Key words: extramammary perianal Paget’s disease, rare malignancy, surgery, reconstructive procedures

INTRODUCTION

Extramammary Paget's Disease (EMPD) is a rare cutaneous malignancy. Its precise incidence is unknown, with only a few hundred cases reported in the literature (1). There is a female predominance (2,3), except in Asia, where males are more commonly affected than women (4,5). It is more frequent in Caucasians (2,3) and in individuals aged 50-80 years (2,5). Lesions usually appear in areas of the skin rich in apocrine glands, such as the axillae, external genitals and perianal region (2,5). Vulva is the most commonly affected site, representing approximately 65% of the cases (5,6). EMPD that occurs in nonapocrine- bearing regions is referred to as ectopic (1).
Although EMPD pathogenesis is still subject of debate, it is generally agreed that this is a heterogeneous condition that encompasses at least two entities with distinct pathological mechanisms: primary and secondary EMPD. Primary EMPD is not associated with an underlying adenocarcinoma and it is usually limited to the epidermis. Only in exceptional cases it may progress to an invasive tumor, infiltrating the dermis and spreading both to regional lymph nodes and distant sites (1,2,7,8,9). Although neoplastic cells are thought to originate in the epidermis, it remains to clarify exactly which cells are the precursors of Paget cells in this form of the disease. Skin adnexa (eccrine or apocrine glands), ectopic mammary glands, pluripotent keratinocyte stem cells and Toker cells have all been implicated as a possible source of neoplastic cells (1,2,10). Secondary EMPD is thought to be due to epidermotropic spread of malignant cells arising either from an underlying adenocarcinoma in a dermal adnexal gland or from a contiguous epithelium neoplasm (1,2,7). It occurs less frequently than primary EMPD and it is associated with a worse prognosis (8,11). An additional theory proposes that a unique oncogenic stimulus generates (independently or simultaneously) both the intra-epidermal adenocarcinoma (EMPD) and the underlying (adnexal or visceral) one (5).
Given its rarity, there are no established staging or treatment guidelines for EMPD. In this article, we present a case of perianal Paget’s Disease. It is our hope that our experience may contribute to a better management of this condition.

CASE PRESENTATION

An 88-year-old male was referred to our hospital due to complaints of perianal pain and pruritus for more than two years, that persisted despite multiple treatments with topical agents, including corticosteroids. He had no constitutional symptoms and denied either genitourinary or gastrointestinal complaints. His medical history included arterial hypertension, depression and transurethral resection of the prostate due to benign prostate hyperplasia. There was no previous history of malignancy. At the time of the first observation, the patient was in good general condition. Upon physical examination, an erythematous plaque with approximately 8 x 10 cm, extending from the perianal region to the left gluteal region was observed (fig. 1).

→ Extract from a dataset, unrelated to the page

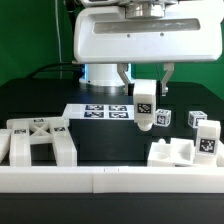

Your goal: Assemble chair

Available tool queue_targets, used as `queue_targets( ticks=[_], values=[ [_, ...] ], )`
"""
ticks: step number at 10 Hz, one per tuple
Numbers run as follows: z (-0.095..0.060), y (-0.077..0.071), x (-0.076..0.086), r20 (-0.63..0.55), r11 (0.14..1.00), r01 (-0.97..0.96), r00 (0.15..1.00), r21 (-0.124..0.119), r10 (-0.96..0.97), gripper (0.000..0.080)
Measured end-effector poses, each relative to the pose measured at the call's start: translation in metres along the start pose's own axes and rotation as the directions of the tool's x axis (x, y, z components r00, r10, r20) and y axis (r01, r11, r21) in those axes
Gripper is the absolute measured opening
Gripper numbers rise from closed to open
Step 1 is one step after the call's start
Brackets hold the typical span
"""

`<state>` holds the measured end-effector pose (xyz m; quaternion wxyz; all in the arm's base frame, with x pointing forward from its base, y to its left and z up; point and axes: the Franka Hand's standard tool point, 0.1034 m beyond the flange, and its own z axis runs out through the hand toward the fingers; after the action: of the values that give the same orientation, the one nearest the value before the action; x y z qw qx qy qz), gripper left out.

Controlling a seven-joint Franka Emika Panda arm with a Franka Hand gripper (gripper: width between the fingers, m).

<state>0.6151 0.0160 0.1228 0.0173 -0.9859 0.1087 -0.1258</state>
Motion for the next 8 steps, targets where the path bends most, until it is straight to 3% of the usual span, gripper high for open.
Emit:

The lesion had signs of maceration, and superficial weeping ulcers could be found in its medial half. Rectal examination was unremarkable, and no regional lymphadenopathy was noted.
The patient was first evaluated by a dermatologist, who performed a skin biopsy. The histopathology analysis revealed small groups of cells within the epidermis with abundant cytoplasm, large, irregular nuclei and prominent nucleoli. Immunocytochemical analysis showed that cells were positive for the expression of CK4, CEA and GCDFP-15 and negative for CK20. These finding were compatible with Paget’s disease. The patient was, then, referred to the General Surgery Department, where further investigation took place.
An upper endoscopy, colonoscopy and thoracoabdominal CT scan were performed to exclude an underlying adenocarcinoma. A pelvic MRI was added to the study in order to evaluate local tumor extension. None of the examinations revealed any suggestive changes except for the MRI, which showed an area of cutaneous thickening in the perianal region, located between 3 to 7 o’clock positions. This area was about 6 mm thick and exhibited hyperintensity on T2-weighted images (fig. 2).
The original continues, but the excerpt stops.